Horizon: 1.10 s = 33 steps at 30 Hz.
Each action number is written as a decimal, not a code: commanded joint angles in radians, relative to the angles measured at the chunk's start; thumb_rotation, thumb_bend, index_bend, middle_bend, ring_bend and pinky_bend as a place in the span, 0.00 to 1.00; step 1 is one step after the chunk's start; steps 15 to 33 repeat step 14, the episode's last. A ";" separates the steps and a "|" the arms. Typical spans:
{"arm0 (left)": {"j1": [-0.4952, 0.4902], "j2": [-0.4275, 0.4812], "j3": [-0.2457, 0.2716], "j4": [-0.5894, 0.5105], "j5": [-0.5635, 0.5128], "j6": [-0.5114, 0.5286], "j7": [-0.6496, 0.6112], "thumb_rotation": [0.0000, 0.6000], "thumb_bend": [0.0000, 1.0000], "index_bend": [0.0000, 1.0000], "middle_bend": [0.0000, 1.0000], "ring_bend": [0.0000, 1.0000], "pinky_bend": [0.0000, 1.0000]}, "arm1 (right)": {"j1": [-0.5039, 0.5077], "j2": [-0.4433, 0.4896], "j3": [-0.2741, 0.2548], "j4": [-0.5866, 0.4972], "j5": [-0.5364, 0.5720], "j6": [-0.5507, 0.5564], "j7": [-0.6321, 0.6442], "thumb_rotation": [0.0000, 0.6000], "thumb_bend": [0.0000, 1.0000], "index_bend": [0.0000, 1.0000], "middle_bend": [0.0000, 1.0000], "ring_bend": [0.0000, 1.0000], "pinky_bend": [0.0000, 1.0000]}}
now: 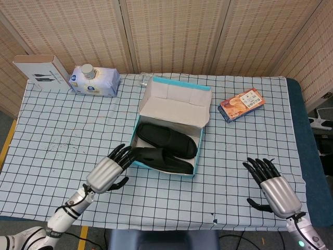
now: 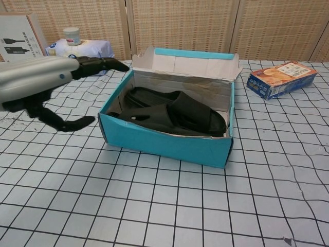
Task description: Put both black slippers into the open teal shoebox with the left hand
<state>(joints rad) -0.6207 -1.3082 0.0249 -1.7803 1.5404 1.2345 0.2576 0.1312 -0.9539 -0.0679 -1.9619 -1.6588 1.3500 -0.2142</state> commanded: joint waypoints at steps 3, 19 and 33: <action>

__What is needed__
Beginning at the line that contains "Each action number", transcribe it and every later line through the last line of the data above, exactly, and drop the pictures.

__Answer to this problem__
Each action number is written as a decimal, not a code: commanded joint angles in radians, relative to the angles measured at the chunk's start; thumb_rotation, thumb_bend, index_bend, middle_bend, ring_bend and pinky_bend as a place in the span, 0.00 to 1.00; step 1 is one step after the chunk's start; steps 15 to 33 repeat step 14, the episode's last. A ";" separates the steps and a "|" the arms. Typical spans:
{"arm0 (left)": {"j1": [-0.4952, 0.4902], "j2": [-0.4275, 0.4812], "j3": [-0.2457, 0.2716], "j4": [-0.5894, 0.5105], "j5": [-0.5635, 0.5128], "j6": [-0.5114, 0.5286], "j7": [-0.6496, 0.6112], "thumb_rotation": [0.0000, 0.6000], "thumb_bend": [0.0000, 1.0000], "index_bend": [0.0000, 1.0000], "middle_bend": [0.0000, 1.0000], "ring_bend": [0.0000, 1.0000], "pinky_bend": [0.0000, 1.0000]}, "arm1 (right)": {"j1": [-0.5039, 0.5077], "j2": [-0.4433, 0.4896], "j3": [-0.2741, 0.2548], "j4": [-0.5866, 0.4972], "j5": [-0.5364, 0.5720], "j6": [-0.5507, 0.5564], "j7": [-0.6321, 0.6442], "thumb_rotation": [0.0000, 0.6000], "thumb_bend": [0.0000, 1.0000], "index_bend": [0.0000, 1.0000], "middle_bend": [0.0000, 1.0000], "ring_bend": [0.0000, 1.0000], "pinky_bend": [0.0000, 1.0000]}}
now: 
now: 
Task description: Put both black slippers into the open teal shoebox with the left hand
<state>(joints rad) -0.6207 -1.3082 0.0249 -1.7803 1.5404 1.2345 0.2576 0.1312 -0.9539 -0.0679 -1.9619 -1.6588 1.3500 -0.2142</state> commanded: joint waypoints at steps 3, 19 and 33: <action>

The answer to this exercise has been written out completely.